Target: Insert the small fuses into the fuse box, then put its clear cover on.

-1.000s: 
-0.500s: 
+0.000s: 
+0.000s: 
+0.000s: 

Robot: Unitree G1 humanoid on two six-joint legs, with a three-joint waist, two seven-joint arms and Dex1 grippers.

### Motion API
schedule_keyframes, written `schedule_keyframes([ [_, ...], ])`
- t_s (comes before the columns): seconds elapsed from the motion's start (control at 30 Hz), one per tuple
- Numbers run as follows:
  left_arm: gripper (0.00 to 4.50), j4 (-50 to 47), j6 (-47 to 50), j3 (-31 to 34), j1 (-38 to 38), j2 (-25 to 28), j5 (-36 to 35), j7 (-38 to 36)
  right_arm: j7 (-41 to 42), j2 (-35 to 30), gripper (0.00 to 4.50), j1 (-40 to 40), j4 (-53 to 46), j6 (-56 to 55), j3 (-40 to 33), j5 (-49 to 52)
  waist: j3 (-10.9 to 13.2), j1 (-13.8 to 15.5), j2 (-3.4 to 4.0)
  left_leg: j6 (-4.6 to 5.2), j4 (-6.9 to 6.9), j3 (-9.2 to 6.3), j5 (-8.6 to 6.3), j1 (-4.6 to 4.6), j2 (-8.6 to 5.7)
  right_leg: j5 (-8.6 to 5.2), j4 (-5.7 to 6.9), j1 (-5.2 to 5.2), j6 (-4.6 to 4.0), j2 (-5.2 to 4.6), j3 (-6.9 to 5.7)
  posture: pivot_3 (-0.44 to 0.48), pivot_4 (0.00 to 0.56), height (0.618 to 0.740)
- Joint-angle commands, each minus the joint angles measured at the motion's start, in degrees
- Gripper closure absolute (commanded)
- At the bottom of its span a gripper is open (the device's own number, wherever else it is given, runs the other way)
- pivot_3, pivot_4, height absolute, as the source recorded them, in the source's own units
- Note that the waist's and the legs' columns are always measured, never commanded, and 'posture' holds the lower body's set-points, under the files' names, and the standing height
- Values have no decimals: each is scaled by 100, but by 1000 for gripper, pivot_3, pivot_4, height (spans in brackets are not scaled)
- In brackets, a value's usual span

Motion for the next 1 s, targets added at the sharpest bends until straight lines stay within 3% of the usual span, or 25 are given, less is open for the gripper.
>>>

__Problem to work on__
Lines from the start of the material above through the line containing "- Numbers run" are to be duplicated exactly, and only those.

__Result__
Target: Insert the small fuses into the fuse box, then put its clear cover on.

-1.000s: 
-0.500s: 
+0.000s: 
+0.000s: 
+0.000s: 

Robot: Unitree G1 humanoid on two six-joint legs, with a three-joint waist, two seven-joint arms and Dex1 grippers.

### Motion API
schedule_keyframes, written `schedule_keyframes([ [_, ...], ])`
- t_s (comes before the columns): seconds elapsed from the motion's start (control at 30 Hz), one per tuple
- Numbers run as follows:

The full answer has been given.